Central Bankers Expect Stimulative Policies, Faster Growth
The Federal Reserve this week raised its benchmark federal funds rate by a quarter percentage point, as expected, and Bloomberg News reports, “new projections show central bankers expect three quarter-point rate increases in 2017, up from the two seen in the previous forecasts in September, based on median estimates.” Most media analyses said the decision was prompted partly by the anticipation of faster economic growth under the incoming Administration. The Los Angeles Times says the Fed reacted to “improving economic conditions combined with anticipation of stimulative policies from the incoming Trump administration that could fuel inflation.” Reuters also reports “central bankers adapted to the incoming Trump administration’s promises of tax cuts, spending and deregulation.” NBC Nightly News reported that “much of” what the Fed does in 2017 “could depend on the Trump administration’s plans for the economy. If the economy grows too quickly, the Fed would have to raise rates faster to keep inflation under control.” USA Today says Trump’s proposed economic plans (tax cuts, infrastructure and defense spending) “would spur economic activity and likely increase inflation as well as the national debt, possibly forcing the Fed to lift its benchmark rate more rapidly to head off excessive price increases.”

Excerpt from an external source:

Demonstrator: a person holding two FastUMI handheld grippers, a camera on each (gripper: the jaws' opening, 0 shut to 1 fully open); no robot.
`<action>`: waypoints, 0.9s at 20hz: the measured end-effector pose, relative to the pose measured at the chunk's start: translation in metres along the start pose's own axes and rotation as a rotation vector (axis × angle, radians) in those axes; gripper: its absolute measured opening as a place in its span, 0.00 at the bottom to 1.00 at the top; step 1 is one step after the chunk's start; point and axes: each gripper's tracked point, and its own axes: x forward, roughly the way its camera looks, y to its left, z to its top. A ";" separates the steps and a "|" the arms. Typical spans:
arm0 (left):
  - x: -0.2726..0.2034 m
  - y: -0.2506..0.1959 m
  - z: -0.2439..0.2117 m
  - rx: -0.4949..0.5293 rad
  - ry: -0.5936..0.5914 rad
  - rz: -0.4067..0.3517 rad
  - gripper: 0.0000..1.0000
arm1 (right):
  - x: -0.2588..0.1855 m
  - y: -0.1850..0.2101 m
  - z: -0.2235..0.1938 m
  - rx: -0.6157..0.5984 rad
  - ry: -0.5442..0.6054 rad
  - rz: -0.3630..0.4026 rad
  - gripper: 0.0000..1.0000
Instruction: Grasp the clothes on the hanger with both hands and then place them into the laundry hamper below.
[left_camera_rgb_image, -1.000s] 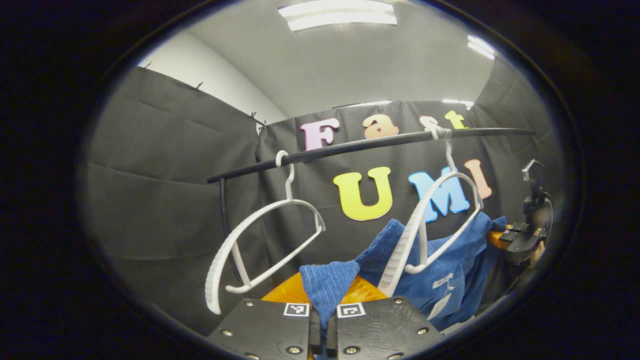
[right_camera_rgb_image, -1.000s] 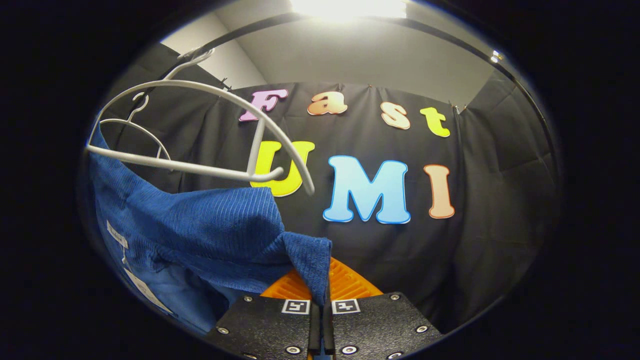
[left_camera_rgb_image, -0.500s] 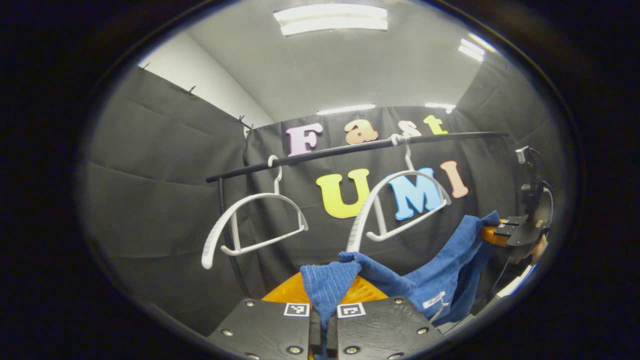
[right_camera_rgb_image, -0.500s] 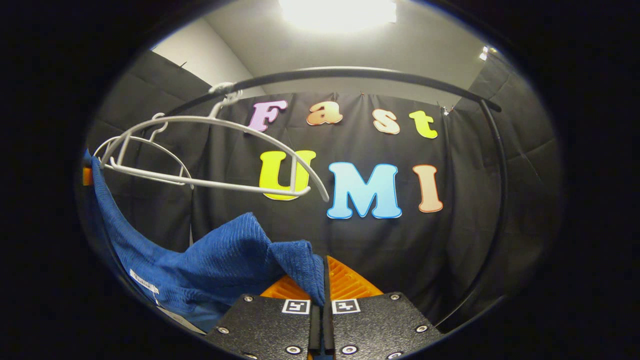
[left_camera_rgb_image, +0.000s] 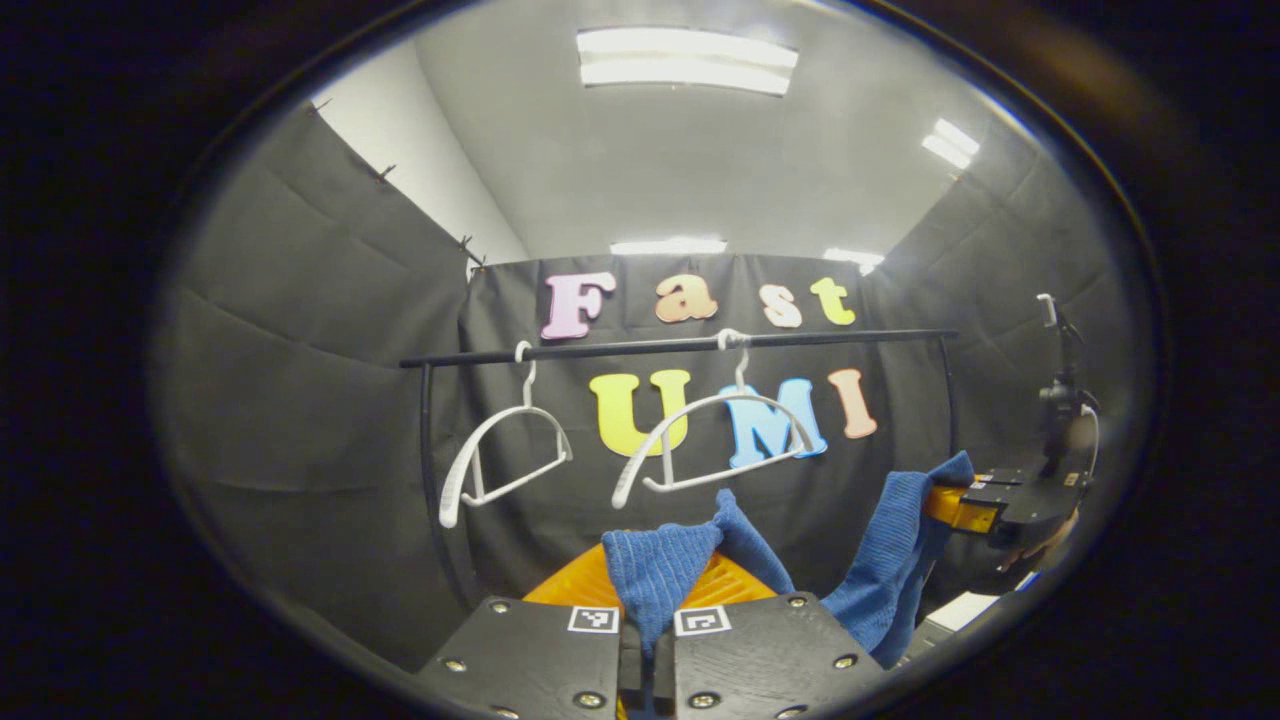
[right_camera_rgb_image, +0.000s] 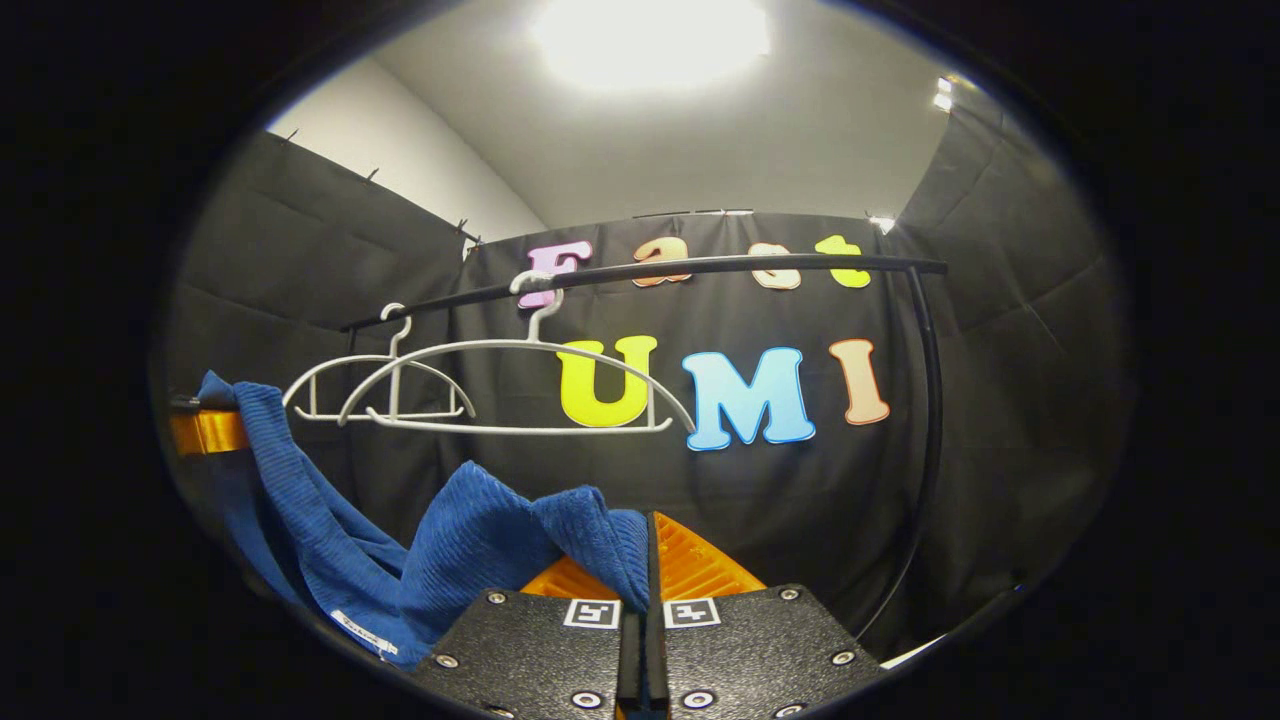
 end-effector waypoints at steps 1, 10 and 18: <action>-0.003 -0.006 -0.001 -0.018 -0.003 -0.011 0.00 | -0.005 0.006 0.002 0.007 0.001 0.011 0.01; -0.039 -0.058 -0.048 -0.106 0.055 -0.074 0.05 | -0.052 0.062 -0.047 0.004 0.104 0.072 0.02; -0.038 -0.069 -0.141 -0.144 0.236 -0.073 0.05 | -0.065 0.068 -0.131 -0.032 0.270 0.064 0.02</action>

What This Means For Small Businesses
The Fed’s decision to boost its key short-term interest rate is a vote of confidence in the economy and that the strong labor market, stable prices, and other economic data point to continued moderate growth. With small business optimism already on the upswing, the Fed’s move should add to the momentum. However, the Fed’s projection of three rate hikes in the coming year raises the prospect that Fed policymakers may over compensate.
Other coverage ran in Politico, the New York Times, the Washington Post, The Hill, and the Huffington Post.
Note: this article is intended to keep small business owners up on the latest news. It does not necessarily represent the policy stances of NFIB.